TABLE 1—WEEKLY Payroll Period
(a) SINGLE person (including head of household) (b) MARRIED person—

(after subtracting
withholding allowances) is:
The amount of income tax
to withhold is:

(after subtracting
withholding allowances) is:
The amount of income tax
to withhold is:
Not over Over But not over Bracket Base Percentage of excess over Over But not over Bracket Base Percentage of excess over
$71 $0.00 0.00% $0 $0 $222 $0.00 0.00%
$71 $254 $0.00 10% $71 $222 $588 $0.00 10% $222
$254 $815 $18.30 12% $254 $588 $1,711 $36.60 12% $588
$815 $1,658 $85.62 22% $815 $1,711 $3,395 $171.36 22% $1,711
$1,658 $3,100 $271.08 24% $1,658 $3,395 $6,280 $541.84 24% $3,395
$3,100 $3,917 $617.16 32% $3,100 $6,280 $7,914 $1,234.24 32% $6,280
$3,917 $9,687 $878.60 35% $3,917 $7,914 $11,761 $1,757.12 35% $7,914
$9,687 $2,898.10 37% $9,687 $11,761 $3,103.57 37% $11,761

It’s tab delimited data showing US Federal Income Tax brackets for weekly paychecks. The goal was to remove the text between “MARRIED person—” and the line starting “Not over Over But not over”. The same text I wished to delete repeats itself multiple times through then entire document (readPDFText) in between these same keywords.
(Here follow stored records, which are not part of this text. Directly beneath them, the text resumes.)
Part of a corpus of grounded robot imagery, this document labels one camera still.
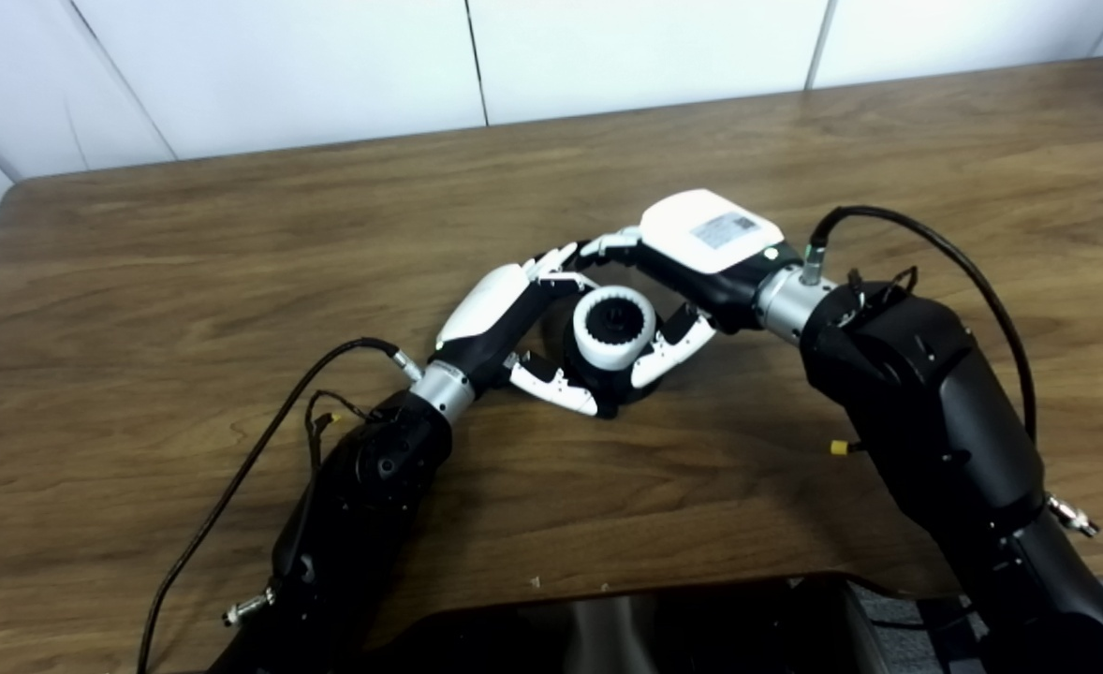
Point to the round black plastic part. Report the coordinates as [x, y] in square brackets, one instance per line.
[608, 398]

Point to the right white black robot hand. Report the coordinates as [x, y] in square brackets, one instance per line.
[701, 234]

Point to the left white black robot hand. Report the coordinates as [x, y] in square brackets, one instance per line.
[481, 300]

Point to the silver plug connector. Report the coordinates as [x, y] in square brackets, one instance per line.
[1073, 515]
[247, 607]

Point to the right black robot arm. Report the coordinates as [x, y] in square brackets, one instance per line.
[935, 421]

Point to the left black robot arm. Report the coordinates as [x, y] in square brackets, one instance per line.
[364, 505]

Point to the glossy black robot torso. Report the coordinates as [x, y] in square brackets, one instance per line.
[608, 627]

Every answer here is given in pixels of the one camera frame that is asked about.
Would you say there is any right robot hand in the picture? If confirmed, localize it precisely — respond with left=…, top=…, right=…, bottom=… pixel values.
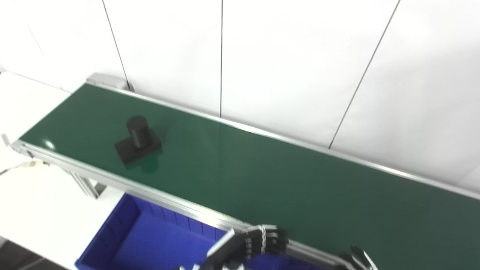
left=336, top=246, right=378, bottom=270

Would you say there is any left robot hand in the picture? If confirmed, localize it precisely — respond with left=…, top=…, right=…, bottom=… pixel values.
left=179, top=224, right=289, bottom=270

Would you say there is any black block with cylinder part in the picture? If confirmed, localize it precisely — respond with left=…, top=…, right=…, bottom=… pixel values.
left=114, top=116, right=164, bottom=165

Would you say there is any blue plastic bin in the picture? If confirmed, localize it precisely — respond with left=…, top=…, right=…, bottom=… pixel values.
left=244, top=254, right=330, bottom=270
left=74, top=193, right=229, bottom=270

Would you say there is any green conveyor belt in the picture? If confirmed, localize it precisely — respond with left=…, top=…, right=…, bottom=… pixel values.
left=19, top=83, right=480, bottom=270
left=2, top=73, right=480, bottom=270

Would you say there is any aluminium conveyor leg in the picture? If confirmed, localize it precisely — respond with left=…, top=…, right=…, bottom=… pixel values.
left=66, top=171, right=107, bottom=199

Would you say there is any grey conveyor end cap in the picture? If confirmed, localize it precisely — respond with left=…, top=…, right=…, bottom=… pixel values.
left=86, top=73, right=132, bottom=90

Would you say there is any thin white and black cable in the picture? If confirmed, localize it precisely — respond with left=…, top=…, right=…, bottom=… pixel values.
left=0, top=160, right=50, bottom=176
What was originally messing me up were the line breaks: UiPath’s Replace Activity wasn’t working because of the line breaks which led me to use Regex.Replace

To confuse matters further it’s my understanding that regex for javascript recognizes (.*?) (or more specifically the special character “period” “.”) as “all characters including line-breaks” whereas the same regex syntax for VB does not recognize line-breaks (“period” equals “all characters except for line breaks”) … so (.*?) (see original post) kept failing. It also was not working for (.\n*?) so my line breaks were not getting found by these regex patterns.

Instead, the answer I found is that you can use ([\S\s]*?) which accounts for all Whitespace and all Non-Whitespace characters.

The result simply deletes the following:

(after subtracting
withholding allowances) is:
The amount of income tax
to withhold is:

(after subtracting
withholding allowances) is:
The amount of income tax
to withhold is:

Hope that’s more clear; I just wanted to post in case anyone else ran into similar problems with Whitespace and/or Hidden Characters while parsing text!


#4

This topic was automatically closed 3 days after the last reply. New replies are no longer allowed.